BEGIN Information provided
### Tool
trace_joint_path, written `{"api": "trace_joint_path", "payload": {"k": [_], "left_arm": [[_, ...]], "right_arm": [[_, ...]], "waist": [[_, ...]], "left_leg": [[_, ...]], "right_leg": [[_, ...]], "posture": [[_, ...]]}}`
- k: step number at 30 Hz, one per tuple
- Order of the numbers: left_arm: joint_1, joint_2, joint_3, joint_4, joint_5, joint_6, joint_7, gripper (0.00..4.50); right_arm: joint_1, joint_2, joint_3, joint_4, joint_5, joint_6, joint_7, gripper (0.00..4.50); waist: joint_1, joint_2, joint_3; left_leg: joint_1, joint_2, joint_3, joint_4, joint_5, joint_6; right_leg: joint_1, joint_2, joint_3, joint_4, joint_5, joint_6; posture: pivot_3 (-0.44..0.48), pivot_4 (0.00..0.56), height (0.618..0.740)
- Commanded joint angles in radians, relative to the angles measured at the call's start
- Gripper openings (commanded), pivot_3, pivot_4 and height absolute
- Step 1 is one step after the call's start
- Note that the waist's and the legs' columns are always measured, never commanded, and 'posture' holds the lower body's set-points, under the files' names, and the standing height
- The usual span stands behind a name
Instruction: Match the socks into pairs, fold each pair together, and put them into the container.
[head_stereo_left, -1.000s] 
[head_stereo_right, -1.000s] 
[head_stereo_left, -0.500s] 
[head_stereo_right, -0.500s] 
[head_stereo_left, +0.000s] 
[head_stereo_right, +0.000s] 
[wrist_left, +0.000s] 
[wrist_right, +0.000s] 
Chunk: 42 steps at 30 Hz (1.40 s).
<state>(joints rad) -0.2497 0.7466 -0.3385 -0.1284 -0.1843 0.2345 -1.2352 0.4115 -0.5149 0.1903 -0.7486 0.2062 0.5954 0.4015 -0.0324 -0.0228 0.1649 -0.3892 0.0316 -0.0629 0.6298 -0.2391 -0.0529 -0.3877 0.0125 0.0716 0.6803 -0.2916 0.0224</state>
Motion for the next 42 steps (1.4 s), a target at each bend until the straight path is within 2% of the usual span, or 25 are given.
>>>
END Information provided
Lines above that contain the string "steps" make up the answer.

Chunk: 42 steps at 30 Hz (1.40 s).
Motion for the next 42 steps (1.4 s), a target at each bend until the straight path is within 2% of the usual span, or 25 are given.

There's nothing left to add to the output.